Selected Publications

(* indicates equal contribution)

[Nature 2025] DeepSeek-R1: Incentivizing Reasoning Capability in LLMs via Reinforcement Learning
DeepSeek-AI (Core Contributor)
[ICLR 2024] ToRA: A Tool-Integrated Reasoning Agent for Mathematical Problem Solving [website][code]
Zhibin Gou*, Zhihong Shao*, Yeyun Gong, Yelong Shen, Yujiu Yang, Minlie Huang, Nan Duan, Weizhu Chen
ToRA integrates chain-of-thought reasoning with code-based tools to solve math problems. ToRA-34B is the first open-source LLM that is competitive with GPT-4 in tool-assisted mathematical problem solving.
[ICLR 2024] CRITIC: Large Language Models Can Self-Correct with Tool-Interactive Critiquing [code]
Zhibin Gou, Zhihong Shao, Yeyun Gong, Yelong Shen, Yujiu Yang, Nan Duan, Weizhu Chen
The first paper to find that current LLMs struggle with “Self-Verification” and “Self-Correction”, and propose tool-augmented critiquing for reliable self-improvement.
[NeurIPS 2024 Oral] Rho-1: Not All Tokens Are What You Need [code] (🏆Best Paper Runner-up Award)
Zhenghao Lin*, Zhibin Gou*, Yeyun Gong, Xiao Liu, Yelong Shen, Ruochen Xu, Chen Lin, Yujiu Yang, Jian Jiao, Nan Duan, Weizhu Chen
Rho-1 introduces Selective Language Modeling (SLM), a method for token-level pretraining data selection. By applying SLM to math continual pretraining, it enhances math reasoning by over 16%, reaching baseline performance 5-10x faster.
[EMNLP 2024] SciAgent: Tool-augmented Language Models for Scientific Reasoning
Yubo Ma, Zhibin Gou, Junheng Hao, Ruochen Xu, Shuohang Wang, Liangming Pan, Yujiu Yang, Yixin Cao, Aixin Sun, Hany Awadalla, Weizhu Chen
[ACL 2024 findings] CriticBench: Benchmarking LLMs for Critique-Correct Reasoning [website] [code]
Zicheng Lin*, Zhibin Gou*, Tian Liang, Ruilin Luo, Haowei Liu, Yujiu Yang
[COLM 2024] Exploring the Mystery of Influential Data for Mathematical Reasoning
Xinzhe Ni, Yeyun Gong, Zhibin Gou, Yelong Shen, Yujiu Yang, Nan Duan, Weizhu Chen
[AAAI 2025] Key-Point-Driven Data Synthesis with its Enhancement on Mathematical Reasoning
Yiming Huang, Xiao Liu, Yeyun Gong, Zhibin Gou, Yelong Shen, Nan Duan, Weizhu Chen
[ACL 2023] MvP: Multi-view Prompting Improves Aspect Sentiment Tuple Prediction [code]
Zhibin Gou*, Qingyan Guo*, Yujiu Yang
[ACL 2022 findings] Long Time No See!
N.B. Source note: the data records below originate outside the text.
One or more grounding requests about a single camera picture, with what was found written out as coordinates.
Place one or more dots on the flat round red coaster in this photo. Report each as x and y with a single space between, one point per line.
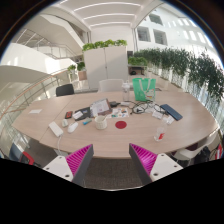
120 125

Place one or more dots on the white card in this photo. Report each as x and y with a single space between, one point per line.
77 115

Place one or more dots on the white paper sheet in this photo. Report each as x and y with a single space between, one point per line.
35 111

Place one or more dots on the potted plants in wooden planter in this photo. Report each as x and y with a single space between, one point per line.
77 69

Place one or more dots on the green tote bag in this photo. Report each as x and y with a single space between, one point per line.
144 89

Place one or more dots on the white ribbed cup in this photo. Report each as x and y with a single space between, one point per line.
100 123

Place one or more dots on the row of green hedge plants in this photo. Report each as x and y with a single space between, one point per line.
186 68

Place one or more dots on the tall clear drink bottle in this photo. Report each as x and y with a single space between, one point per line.
125 91

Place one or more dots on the white computer mouse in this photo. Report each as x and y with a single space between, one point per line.
72 127

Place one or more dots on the clear red-labelled water bottle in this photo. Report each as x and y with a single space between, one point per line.
160 132

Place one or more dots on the colourful sticker sheet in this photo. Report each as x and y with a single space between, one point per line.
120 113

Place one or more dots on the white cabinet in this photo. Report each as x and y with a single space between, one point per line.
106 65

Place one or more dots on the gold spoon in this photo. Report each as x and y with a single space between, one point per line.
104 117

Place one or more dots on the green plants atop cabinet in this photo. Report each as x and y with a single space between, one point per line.
104 44

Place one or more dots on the white chair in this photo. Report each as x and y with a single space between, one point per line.
111 85
190 152

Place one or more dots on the black notebook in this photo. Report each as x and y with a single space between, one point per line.
85 112

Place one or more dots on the red chair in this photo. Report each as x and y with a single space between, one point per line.
27 157

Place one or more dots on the white power strip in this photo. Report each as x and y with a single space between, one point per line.
55 129

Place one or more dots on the small white charger block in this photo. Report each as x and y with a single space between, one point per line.
64 123

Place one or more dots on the printed booklet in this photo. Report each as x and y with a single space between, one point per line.
100 107

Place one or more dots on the dark blue notebook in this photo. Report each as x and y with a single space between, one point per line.
171 112

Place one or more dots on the black office chair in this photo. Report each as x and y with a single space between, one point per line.
65 90

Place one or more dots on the small red-black case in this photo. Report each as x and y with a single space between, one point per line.
68 114

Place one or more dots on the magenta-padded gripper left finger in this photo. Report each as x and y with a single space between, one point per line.
77 160

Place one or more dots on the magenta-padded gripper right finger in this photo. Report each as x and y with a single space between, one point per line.
146 159
Open-Domain Conversation with Long-Term Persona Memory [data]
Xinchao Xu*, Zhibin Gou*, Wenquan Wu, Zheng-Yu Niu, Hua Wu, Haifeng Wang, and Shihang Wang

Tech Reports

[Arxiv 2024.12] DeepSeek-V3 Technical Report
DeepSeek-AI
[Arxiv 2024.06] DeepSeek-Coder-V2: Breaking the Barrier of Closed-Source Models in Code Intelligence
DeepSeek-AI

Experience

(June. 2024 - Present) Researcher, DeepSeek, Beijing, China.
Working on LLMs, especially in reasoning and RL.
Represented work: DeepSeek-R1
(Jan. 2023 - May. 2024) Research Intern, NLC Group, Microsoft Research Asia, Beijing, China.
Mentor: Yeyun Gong, Weizhu Chen
Working on LLMs, focusing on reasoning and tool-use.
Represented work: ToRA, CRITIC, Rho-1
(Sep. 2021 - May. 2022) Research Intern, General Dialogue Group, Baidu Inc., Beijing, China.
Mentor: Xinchao Xu, Hua Wu
Working on open-domain dialog: long-term memory, personalized chatbot.

Competitions

(Nov. 2022) 1st Place (1/54) in NLP task of NeurIPS 2022 IGLU Challenge
(Aug. 2022) 2nd Place (2/684) in WAIC 2022 Midu CTC Competition
(May. 2021) 1st Place (auto eval: 1/862, human eval: 3/862) in Multi-skill Dialog task of NLPCC 2021 Language and Intelligence Challenge

Honors & Awards

NeurIPS 2024 Best Paper Runner-up, 2024
Outstanding Graduate Thesis, Beijing, 2022
Outstanding Graduate, Beijing, 2022
National Scholarship (top 1%), Ministry of Education, China, 2020
National Scholarship (top 1%), Ministry of Education, China, 2019
National Scholarship (top 1%), Ministry of Education, China, 2018

Service

Reviewer: NeurIPS, ICML, ACL, EMNLP, etc.